> _ASSIGNMENT_
Read the data and repeat it in full, exactly.
*** DATA FOR THIS TASK ***
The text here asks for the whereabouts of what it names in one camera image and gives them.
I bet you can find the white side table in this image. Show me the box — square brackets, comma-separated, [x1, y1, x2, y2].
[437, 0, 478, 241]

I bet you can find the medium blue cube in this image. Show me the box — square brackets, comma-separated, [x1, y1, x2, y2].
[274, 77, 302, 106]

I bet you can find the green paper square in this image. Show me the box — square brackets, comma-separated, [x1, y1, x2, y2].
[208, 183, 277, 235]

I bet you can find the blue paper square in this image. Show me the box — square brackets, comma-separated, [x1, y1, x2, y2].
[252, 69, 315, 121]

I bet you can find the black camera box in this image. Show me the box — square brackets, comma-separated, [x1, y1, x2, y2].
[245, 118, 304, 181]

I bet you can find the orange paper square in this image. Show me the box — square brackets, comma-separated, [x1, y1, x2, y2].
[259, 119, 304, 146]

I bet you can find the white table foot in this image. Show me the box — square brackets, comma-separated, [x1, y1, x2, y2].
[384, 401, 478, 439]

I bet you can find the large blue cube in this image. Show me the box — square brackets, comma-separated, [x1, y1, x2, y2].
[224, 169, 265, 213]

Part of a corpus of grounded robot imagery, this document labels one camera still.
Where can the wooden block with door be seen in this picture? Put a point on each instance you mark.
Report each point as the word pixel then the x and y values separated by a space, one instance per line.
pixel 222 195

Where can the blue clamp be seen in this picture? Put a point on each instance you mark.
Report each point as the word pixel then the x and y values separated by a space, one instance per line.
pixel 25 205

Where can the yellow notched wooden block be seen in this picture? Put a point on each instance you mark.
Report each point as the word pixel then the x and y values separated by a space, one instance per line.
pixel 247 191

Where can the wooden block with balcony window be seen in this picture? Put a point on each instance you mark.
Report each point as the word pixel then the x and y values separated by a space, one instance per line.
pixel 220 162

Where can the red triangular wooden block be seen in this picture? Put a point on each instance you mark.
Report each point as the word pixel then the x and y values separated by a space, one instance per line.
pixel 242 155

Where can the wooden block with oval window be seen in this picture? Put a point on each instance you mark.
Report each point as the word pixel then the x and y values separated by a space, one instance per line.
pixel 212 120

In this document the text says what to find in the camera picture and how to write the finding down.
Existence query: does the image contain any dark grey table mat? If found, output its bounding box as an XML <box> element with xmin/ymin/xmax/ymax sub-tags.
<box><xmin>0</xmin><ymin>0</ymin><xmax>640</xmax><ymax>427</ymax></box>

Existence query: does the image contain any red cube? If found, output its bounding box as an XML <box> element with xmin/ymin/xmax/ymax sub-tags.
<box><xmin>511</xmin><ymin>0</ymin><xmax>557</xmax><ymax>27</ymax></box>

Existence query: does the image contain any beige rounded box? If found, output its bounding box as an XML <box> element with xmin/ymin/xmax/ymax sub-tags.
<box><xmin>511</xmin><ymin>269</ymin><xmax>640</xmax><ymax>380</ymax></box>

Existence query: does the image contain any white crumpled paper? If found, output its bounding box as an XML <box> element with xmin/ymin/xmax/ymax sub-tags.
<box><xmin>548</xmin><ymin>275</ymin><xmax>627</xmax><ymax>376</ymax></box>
*** End of DATA FOR THIS TASK ***
> _TASK OUTPUT_
The text here asks for the whereabouts of what it names in one camera image and gives them.
I bet you can find the white side table in this image. Show me the box — square brackets, comma-separated, [x1, y1, x2, y2].
[437, 0, 478, 241]

I bet you can find the medium blue cube in this image. Show me the box — square brackets, comma-separated, [x1, y1, x2, y2].
[274, 77, 302, 106]

I bet you can find the green paper square in this image. Show me the box — square brackets, comma-separated, [x1, y1, x2, y2].
[208, 183, 277, 235]

I bet you can find the blue paper square in this image. Show me the box — square brackets, comma-separated, [x1, y1, x2, y2].
[252, 69, 315, 121]

I bet you can find the black camera box in this image. Show me the box — square brackets, comma-separated, [x1, y1, x2, y2].
[245, 118, 304, 181]

I bet you can find the orange paper square in this image. Show me the box — square brackets, comma-separated, [x1, y1, x2, y2].
[259, 119, 304, 146]

I bet you can find the white table foot in this image. Show me the box — square brackets, comma-separated, [x1, y1, x2, y2].
[384, 401, 478, 439]

I bet you can find the large blue cube in this image. Show me the box — square brackets, comma-separated, [x1, y1, x2, y2].
[224, 169, 265, 213]

Part of a corpus of grounded robot imagery, this document labels one camera still.
Where can the wooden block with door be seen in this picture? Put a point on each instance you mark.
Report each point as the word pixel then the x and y values separated by a space, one instance per line.
pixel 222 195

Where can the blue clamp be seen in this picture? Put a point on each instance you mark.
Report each point as the word pixel then the x and y values separated by a space, one instance per line.
pixel 25 205

Where can the yellow notched wooden block be seen in this picture? Put a point on each instance you mark.
Report each point as the word pixel then the x and y values separated by a space, one instance per line.
pixel 247 191

Where can the wooden block with balcony window be seen in this picture? Put a point on each instance you mark.
Report each point as the word pixel then the x and y values separated by a space, one instance per line.
pixel 220 162

Where can the red triangular wooden block be seen in this picture? Put a point on each instance you mark.
Report each point as the word pixel then the x and y values separated by a space, one instance per line.
pixel 242 155

Where can the wooden block with oval window be seen in this picture? Put a point on each instance you mark.
Report each point as the word pixel then the x and y values separated by a space, one instance per line.
pixel 212 120

In this document the text says what to find in the camera picture and how to write the finding down.
Existence query: does the image contain any dark grey table mat? If found, output its bounding box as an XML <box> element with xmin/ymin/xmax/ymax sub-tags.
<box><xmin>0</xmin><ymin>0</ymin><xmax>640</xmax><ymax>427</ymax></box>

Existence query: does the image contain any red cube? If found, output its bounding box as an XML <box> element with xmin/ymin/xmax/ymax sub-tags.
<box><xmin>511</xmin><ymin>0</ymin><xmax>557</xmax><ymax>27</ymax></box>

Existence query: does the image contain any beige rounded box? If found, output its bounding box as an XML <box> element with xmin/ymin/xmax/ymax sub-tags.
<box><xmin>511</xmin><ymin>269</ymin><xmax>640</xmax><ymax>380</ymax></box>

Existence query: does the image contain any white crumpled paper? If found, output its bounding box as an XML <box> element with xmin/ymin/xmax/ymax sub-tags.
<box><xmin>548</xmin><ymin>275</ymin><xmax>627</xmax><ymax>376</ymax></box>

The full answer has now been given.